Даша показала это письмо Николаю Ивановичу.
Читая, он принялся вздыхать, потом заговорил о том, что он всегда чувствовал вину свою перед Катей.
— Я видел, — мы живем дурно, эти непрерывные удовольствия кончатся когда-нибудь взрывом отчаяния. Но что я мог поделать, если занятия моей жизни, и Катиной, и всех, кто нас окружал, — веселиться. Иногда, здесь, гляжу на море и думаю: существует какая-то Россия, пашет землю, пасет скот, долбит уголь, ткет, кует, строит, существуют люди, которые заставляют ее все это делать, а мы — какие-то третьи, умственная аристократия страны, интеллигенты, — мы ни с какой стороны этой России не касаемся. Она нас содержит. Мы — папильоны. Это — трагедия. Попробуй я, например, разводить овощи или еще что-нибудь полезное, — ничего не выйдет. Я обречен до конца дней порхать павильоном. Конечно, мы пишем книги, произносим речи, делаем политику, но это все тоже входит в круг времяпрепровождения, даже тогда, когда гложет совесть. У Катюши эти непрерывные удовольствия кончились душевным опустошением. Иначе и не могло быть… Ах, если бы ты знала, какая это была прелестная, нежная и кроткая женщина! Я развратил ее, опустошил… Да, ты права, нужно к ней ехать…

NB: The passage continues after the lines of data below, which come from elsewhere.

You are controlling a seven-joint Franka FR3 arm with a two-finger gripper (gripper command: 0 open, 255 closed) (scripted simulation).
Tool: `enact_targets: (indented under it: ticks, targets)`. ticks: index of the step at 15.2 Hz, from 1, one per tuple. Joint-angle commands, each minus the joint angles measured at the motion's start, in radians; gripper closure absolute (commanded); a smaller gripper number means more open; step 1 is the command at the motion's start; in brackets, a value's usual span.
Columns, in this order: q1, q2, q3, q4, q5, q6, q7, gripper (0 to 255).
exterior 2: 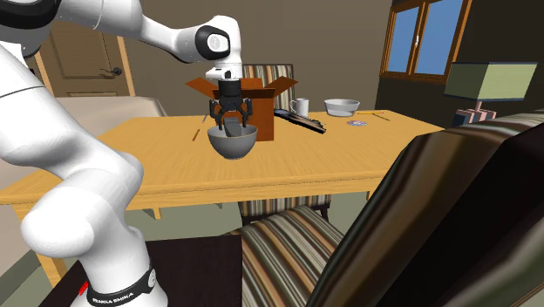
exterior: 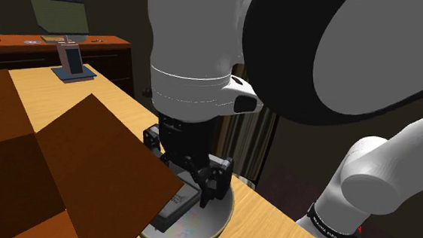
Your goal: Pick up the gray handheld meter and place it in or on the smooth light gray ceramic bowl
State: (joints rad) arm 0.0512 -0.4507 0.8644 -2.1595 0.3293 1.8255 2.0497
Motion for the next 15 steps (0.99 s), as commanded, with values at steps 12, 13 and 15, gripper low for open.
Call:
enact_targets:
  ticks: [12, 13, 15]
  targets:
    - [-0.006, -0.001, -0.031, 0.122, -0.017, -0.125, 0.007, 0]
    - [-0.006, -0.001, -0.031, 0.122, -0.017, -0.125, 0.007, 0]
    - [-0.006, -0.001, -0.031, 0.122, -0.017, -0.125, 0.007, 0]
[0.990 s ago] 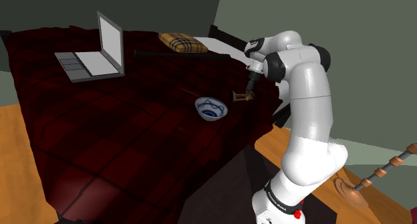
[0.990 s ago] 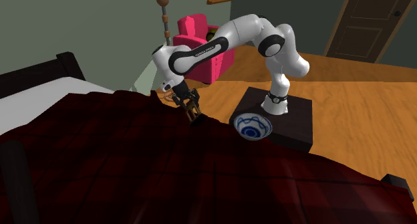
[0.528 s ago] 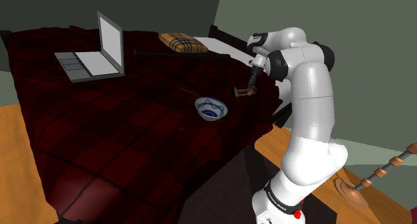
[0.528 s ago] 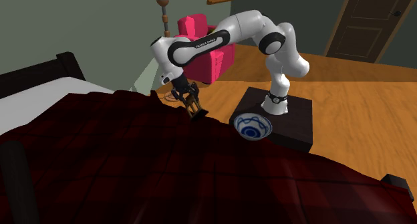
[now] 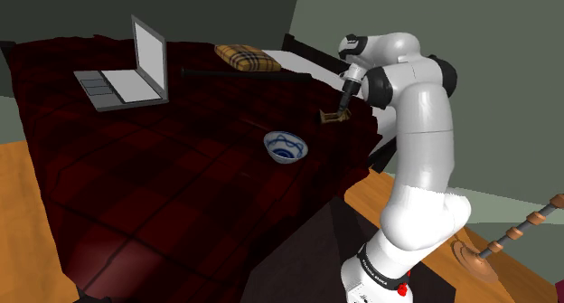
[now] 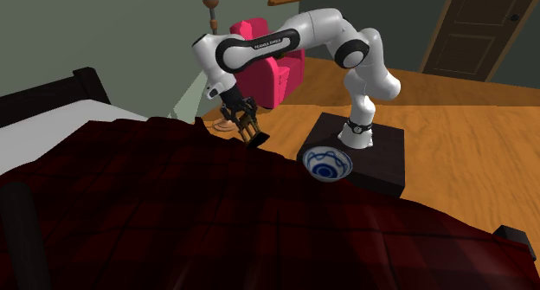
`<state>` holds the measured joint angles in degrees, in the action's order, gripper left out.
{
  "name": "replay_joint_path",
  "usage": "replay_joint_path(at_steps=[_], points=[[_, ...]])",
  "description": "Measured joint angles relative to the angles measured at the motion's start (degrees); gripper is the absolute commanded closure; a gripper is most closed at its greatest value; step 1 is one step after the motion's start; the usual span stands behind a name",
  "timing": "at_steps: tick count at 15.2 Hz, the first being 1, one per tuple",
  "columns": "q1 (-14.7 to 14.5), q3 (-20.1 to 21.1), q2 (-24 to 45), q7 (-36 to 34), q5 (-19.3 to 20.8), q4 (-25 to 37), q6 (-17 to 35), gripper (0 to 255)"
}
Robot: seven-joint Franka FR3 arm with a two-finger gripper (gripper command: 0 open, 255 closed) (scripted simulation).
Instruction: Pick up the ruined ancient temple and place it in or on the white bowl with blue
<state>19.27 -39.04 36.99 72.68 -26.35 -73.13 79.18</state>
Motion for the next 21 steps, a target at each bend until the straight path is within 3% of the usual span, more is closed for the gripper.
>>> replay_joint_path(at_steps=[7,8,17,21], points=[[0.9,-0.2,-0.7,-1.0,0.3,4.4,-4.6,255],[-0.1,-0.4,-1.8,-1.5,0.7,3.1,-4.4,255],[-16.3,-1.7,-20.0,-10.5,6.9,-21.8,6.2,255],[-21.6,-0.5,-26.6,-16.8,8.9,-28.3,8.9,255]])
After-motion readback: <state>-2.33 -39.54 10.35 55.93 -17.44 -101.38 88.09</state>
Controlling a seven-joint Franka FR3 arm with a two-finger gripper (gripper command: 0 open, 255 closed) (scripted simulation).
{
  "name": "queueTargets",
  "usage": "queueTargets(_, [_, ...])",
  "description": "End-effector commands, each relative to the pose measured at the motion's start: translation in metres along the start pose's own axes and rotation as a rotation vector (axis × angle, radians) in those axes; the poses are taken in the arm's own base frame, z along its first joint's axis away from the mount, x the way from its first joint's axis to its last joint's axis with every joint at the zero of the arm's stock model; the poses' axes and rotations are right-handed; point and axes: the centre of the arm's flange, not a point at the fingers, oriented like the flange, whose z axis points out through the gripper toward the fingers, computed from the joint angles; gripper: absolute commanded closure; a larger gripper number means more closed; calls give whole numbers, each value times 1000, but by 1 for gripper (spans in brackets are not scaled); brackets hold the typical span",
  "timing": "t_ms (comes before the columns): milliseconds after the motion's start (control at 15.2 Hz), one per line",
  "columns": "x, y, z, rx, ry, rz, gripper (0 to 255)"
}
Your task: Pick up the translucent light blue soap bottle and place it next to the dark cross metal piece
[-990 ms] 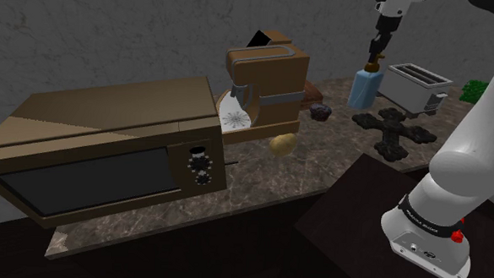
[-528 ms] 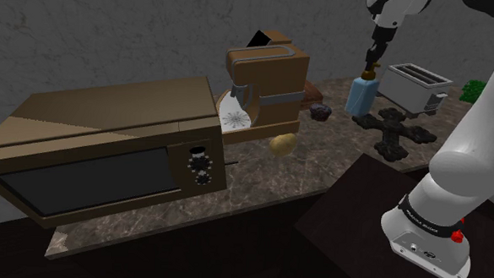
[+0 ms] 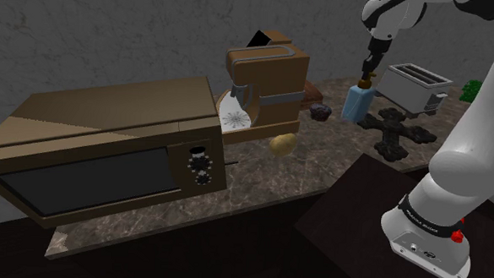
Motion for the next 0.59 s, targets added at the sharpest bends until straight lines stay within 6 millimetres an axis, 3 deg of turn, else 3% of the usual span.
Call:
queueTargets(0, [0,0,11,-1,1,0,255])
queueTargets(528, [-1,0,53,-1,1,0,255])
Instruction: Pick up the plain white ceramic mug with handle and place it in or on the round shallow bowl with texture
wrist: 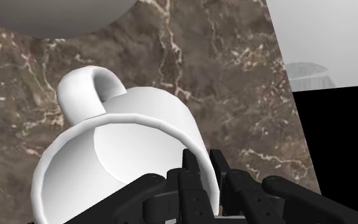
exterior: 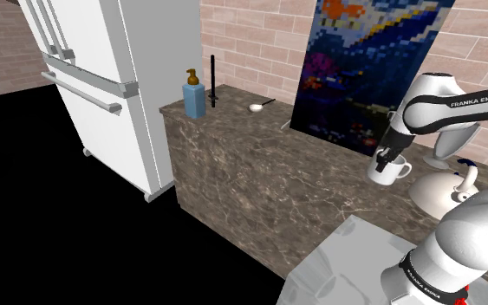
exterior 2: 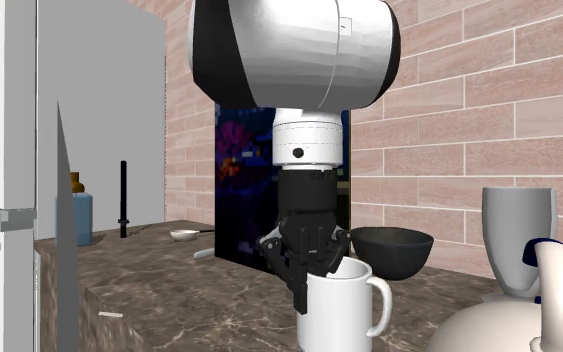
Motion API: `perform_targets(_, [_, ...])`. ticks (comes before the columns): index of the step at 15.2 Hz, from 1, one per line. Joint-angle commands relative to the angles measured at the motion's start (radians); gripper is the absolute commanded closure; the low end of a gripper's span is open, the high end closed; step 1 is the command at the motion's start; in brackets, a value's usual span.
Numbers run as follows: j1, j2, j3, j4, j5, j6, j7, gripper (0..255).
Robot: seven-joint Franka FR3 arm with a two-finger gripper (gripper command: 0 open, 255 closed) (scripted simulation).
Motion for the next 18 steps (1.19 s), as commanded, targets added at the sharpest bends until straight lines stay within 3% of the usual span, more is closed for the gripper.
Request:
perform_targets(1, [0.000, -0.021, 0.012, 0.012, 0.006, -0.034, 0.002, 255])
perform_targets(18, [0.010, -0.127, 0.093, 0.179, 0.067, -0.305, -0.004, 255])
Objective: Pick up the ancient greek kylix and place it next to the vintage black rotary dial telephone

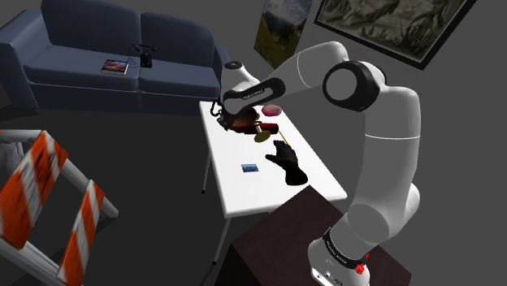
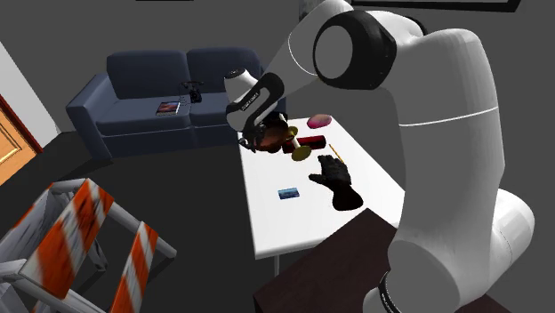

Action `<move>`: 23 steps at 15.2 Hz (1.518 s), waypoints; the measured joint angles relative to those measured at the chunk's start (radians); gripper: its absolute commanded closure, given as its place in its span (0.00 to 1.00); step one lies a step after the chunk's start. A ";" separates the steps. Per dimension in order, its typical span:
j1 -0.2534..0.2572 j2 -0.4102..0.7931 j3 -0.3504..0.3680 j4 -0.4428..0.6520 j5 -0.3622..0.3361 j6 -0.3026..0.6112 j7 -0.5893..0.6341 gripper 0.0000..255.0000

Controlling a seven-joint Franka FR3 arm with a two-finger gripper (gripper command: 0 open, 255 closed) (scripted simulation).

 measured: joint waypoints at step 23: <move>0.013 0.107 -0.028 0.004 -0.043 0.096 0.048 0.00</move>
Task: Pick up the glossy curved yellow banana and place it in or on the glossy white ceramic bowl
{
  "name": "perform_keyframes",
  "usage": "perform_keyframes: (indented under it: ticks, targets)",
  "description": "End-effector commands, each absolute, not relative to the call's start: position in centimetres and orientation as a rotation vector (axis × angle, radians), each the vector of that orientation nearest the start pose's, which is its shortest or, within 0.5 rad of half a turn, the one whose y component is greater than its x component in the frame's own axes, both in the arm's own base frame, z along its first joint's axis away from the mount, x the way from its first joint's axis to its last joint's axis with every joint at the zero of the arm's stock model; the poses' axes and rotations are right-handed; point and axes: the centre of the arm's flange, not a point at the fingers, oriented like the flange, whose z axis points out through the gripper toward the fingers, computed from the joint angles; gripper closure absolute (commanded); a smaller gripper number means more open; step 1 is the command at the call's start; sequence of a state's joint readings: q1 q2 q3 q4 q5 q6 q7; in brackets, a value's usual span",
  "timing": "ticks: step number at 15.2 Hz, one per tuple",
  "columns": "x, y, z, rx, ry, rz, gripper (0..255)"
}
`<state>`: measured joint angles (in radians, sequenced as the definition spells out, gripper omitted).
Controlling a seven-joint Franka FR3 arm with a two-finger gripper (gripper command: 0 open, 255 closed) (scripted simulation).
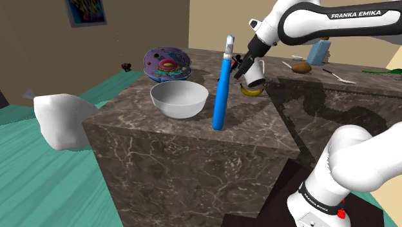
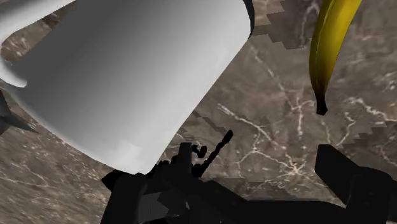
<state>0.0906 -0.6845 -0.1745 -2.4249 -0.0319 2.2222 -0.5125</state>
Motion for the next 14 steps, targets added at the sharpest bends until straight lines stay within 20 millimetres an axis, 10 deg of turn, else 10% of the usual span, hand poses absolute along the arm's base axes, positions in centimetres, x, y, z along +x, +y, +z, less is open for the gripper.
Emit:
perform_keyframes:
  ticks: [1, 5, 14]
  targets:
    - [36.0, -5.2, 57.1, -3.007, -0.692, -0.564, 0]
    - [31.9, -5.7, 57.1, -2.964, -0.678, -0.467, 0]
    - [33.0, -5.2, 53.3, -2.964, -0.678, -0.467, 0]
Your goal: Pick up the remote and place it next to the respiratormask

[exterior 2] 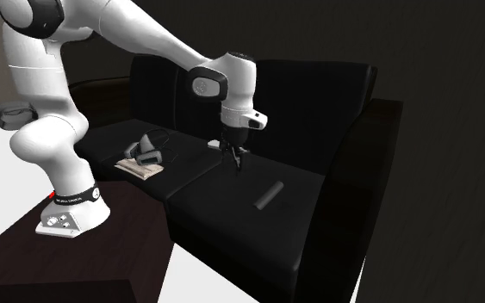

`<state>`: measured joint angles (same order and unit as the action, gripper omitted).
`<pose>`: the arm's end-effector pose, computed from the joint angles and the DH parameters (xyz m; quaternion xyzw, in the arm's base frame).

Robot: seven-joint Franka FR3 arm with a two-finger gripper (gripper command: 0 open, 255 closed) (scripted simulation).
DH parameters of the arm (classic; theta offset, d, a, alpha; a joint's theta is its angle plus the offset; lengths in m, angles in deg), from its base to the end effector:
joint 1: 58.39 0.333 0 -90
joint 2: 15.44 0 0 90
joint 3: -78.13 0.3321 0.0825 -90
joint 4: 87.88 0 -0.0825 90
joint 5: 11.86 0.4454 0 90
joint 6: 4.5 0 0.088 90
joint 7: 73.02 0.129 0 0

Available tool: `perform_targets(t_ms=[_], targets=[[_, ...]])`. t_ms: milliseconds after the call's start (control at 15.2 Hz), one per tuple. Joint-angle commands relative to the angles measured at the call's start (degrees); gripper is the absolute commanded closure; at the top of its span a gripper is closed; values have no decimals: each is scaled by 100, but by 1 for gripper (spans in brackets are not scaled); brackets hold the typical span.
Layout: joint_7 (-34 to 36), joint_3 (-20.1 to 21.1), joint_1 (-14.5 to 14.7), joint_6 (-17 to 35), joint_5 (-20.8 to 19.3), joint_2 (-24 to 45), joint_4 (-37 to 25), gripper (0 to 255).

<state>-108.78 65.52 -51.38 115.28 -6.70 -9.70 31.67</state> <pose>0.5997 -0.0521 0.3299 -0.9702 -0.2364 0.0340 0.0418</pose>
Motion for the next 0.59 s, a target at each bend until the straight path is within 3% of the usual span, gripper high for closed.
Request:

Ехать в Париж решено было обоим и немедленно, как только получатся заграничные паспорта. После обеда Николай Иванович ушел в город, а Даша принялась переделывать в дорогу соломенную шляпу, но только разорила ее и подарила горничной. Потом написала письмо отцу и в сумерки прилегла на постель, — такая внезапно напала усталость, — положила ладонь под щеку и слушала, как шумит море, все отдаленнее, все приятнее.
Потом показалось, что кто-то наклонился над ней, отвел с лица прядь волос и поцеловал в глаза, в щеки, в уголки губ, легко — одним дыханием. По всему телу разлилась сладость этого поцелуя. Даша медленно пробудилась. В открытое окно виднелись редкие звезды, и ветерок, залетев, зашелестел листками письма. Затем из-за стены появилась человеческая фигура, облокотилась снаружи на подоконник и глядела на Дашу.
Тогда Даша проснулась совсем, села и поднесла руки к груди, где было расстегнуто платье.
— Что вам нужно? — спросила она едва слышно. Человек в окне голосом Бессонова проговорил:
— Я вас ждал на берегу. Почему вы не пришли? Боитесь?
Даша ответила, помолчав:
— Да.
Тогда он перелез через подоконник, отодвинул стол и подошел к кровати:
— Я провел омерзительную ночь, — я хотел повеситься. В вас есть хоть какое-нибудь чувство ко мне?
Даша покачала головой, но губ не раскрыла.
— Слушайте, Дарья Дмитриевна, не сегодня, завтра, через год, — это должно случиться. Я не могу без вас существовать. Не заставляйте меня терять образ человеческий. — Он говорил тихо и хрипло и подошел к Даше совсем близко. Она вдруг глубоко, коротко вздохнула и продолжала глядеть ему в лицо. — Все, что я вчера говорил, — вранье… Я жестоко страдаю… У меня нет силы вытравить память о вас… Будьте моей женой…
Он наклонился к Даше, вдыхая ее запах, положив руку сзади ей на шею, и прильнул к губам. Даша уперлась в грудь ему, но руки ее согнулись. Тогда в оцепеневшем сознании прошла спокойная мысль: «Это то, чего я боялась и хотела, но это похоже на убийство…» Отвернув лицо, она слушала, как Бессонов, дыша вином, бормотал ей что-то на ухо. И Даша подумала: «Точно так же было у него с Катей». И тогда уже ясный, рассудительный холодок поджал все тело, и резче стал запах вина, и омерзительнее бормотанье.
— Пустите-ка, — проговорила она, с силой отстранила Бессонова и, отойдя к двери, застегнула наконец ворот на платье.
Тогда Бессоновым овладело бешенство: схватив Дашу за руки, он притянул ее к себе и стал целовать в горло. Она, сжав губы, молча боролась. Когда же он поднял ее и понес, — Даша проговорила быстрым шепотом:
— Никогда в жизни, хоть умрите…
Она с силой оттолкнула его, освободилась и стала у стены. Все еще трудно дыша, он опустился на стул и сидел неподвижно. Даша поглаживала руки в тех местах, где были следы пальцев.
— Не нужно было спешить, — сказал Бессонов.